Yes, we may appear to be trying to make good mistakes of the past, but we're still making them unfortunately.
Take the Treaty of Waitangi reparations. They are viewed grudgingly in many quarters, without any widespread interest in knowing the offences that occurred. A healthy community would try to repair the damage in the spirit of the Treaty, whose extraordinary potential was destroyed by deceit and greed.
And while Pacific Island culture is inherent in our society, our lives entwined, cliches remain. New Zealand society has remarkably little knowledge of Pacific Island countries, personalities and history.
Feed the machine with ill-will, disdain and misconceptions and out come horrible caricatures, including when things go wrong at the Warriors.
The basic line, and I've heard this almost since the inception of the club in 1995, is that players with white skins are tough in any situation, while brown skins equal flat-track bullies who can't do the hard yards when the going gets tough.
In other words, erratic brown-skinned players reflect cultural weakness, while erratic white-skinned players are just erratic white-skinned players.

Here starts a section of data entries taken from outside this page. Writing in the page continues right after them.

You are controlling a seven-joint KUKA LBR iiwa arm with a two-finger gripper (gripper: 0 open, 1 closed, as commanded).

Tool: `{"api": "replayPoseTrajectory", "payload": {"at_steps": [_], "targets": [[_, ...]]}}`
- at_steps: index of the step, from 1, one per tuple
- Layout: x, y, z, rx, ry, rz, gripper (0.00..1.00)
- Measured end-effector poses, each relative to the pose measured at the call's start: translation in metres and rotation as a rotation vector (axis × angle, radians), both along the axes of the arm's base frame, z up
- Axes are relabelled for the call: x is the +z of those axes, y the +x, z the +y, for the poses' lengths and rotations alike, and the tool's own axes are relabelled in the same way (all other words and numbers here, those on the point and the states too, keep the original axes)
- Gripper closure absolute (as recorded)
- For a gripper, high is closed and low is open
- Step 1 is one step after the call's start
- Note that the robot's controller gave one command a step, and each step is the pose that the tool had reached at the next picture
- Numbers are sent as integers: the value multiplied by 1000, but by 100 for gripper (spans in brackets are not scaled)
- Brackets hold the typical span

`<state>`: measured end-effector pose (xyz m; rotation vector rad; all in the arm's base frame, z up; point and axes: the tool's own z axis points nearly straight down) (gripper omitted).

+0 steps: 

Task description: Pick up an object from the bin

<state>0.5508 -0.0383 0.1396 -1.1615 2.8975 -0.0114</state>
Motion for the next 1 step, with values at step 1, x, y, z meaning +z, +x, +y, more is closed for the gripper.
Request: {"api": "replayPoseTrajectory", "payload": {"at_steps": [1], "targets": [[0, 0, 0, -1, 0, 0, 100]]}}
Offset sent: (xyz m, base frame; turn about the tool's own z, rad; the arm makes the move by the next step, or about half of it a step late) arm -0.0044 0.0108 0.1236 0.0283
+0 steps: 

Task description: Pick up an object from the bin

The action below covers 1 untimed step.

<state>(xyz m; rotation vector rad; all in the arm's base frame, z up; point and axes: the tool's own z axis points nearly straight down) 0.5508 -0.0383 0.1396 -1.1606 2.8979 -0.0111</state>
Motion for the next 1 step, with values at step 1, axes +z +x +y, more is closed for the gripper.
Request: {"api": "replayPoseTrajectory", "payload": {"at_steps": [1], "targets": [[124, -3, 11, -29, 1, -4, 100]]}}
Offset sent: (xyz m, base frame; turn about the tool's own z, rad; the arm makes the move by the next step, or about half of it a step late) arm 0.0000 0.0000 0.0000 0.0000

It is demeaning to even have to say that this is a load of bunk, but you have to say it. It is just as humiliating to list the many players who prove (in every direction) the absurdity of these attitudes... and on that score I'm not going to bother.
NRL coaches certainly don't agree - you can see that in their recruitment and selection. They are in constant contact with many races, and know players as individuals with cultural influences, not through prejudice.
They have also probably modified the traditional Euro-centric training approaches and taken on board the interesting, multicultural world we live in.
The shock around the racist attitudes is magnified, because the purveyors are not twisted fascists in bunkers plotting to overthrow a sophisticated world. These views come from ordinary Joes and Janes in my experience, and everywhere from posh parties to public bars.
The latest to come across this desk claimed that Maori and Pacific Island culture never had leaders, so the brown-skinned Warriors can't follow a coach and captain into battle. Seriously?
Maybe these ideas persist because as a nation, we have never grasped the intricacies of our past. About the only Maori leader people of my age knew about was the Ngapuhi chief Hone Heke, and only because he was portrayed as a damned nuisance who kept chopping down a flagpole.
Never mind that he was a complex man from remarkable and challenging times for his people, a leader of strengths and weaknesses no doubt, with a legitimate cause, incredible pressures and fine lines to tread around.
Back to sport. I don't hear similar Warriors-style racist stuff associated with professional rugby anymore, but I'm not so sure those attitudes don't still exist somewhere.
The deposed Blues coach Pat Lam, of Samoan heritage, certainly felt they did last year.
A possible conclusion: we are a country that is still growing up, and we sure have some growing to do.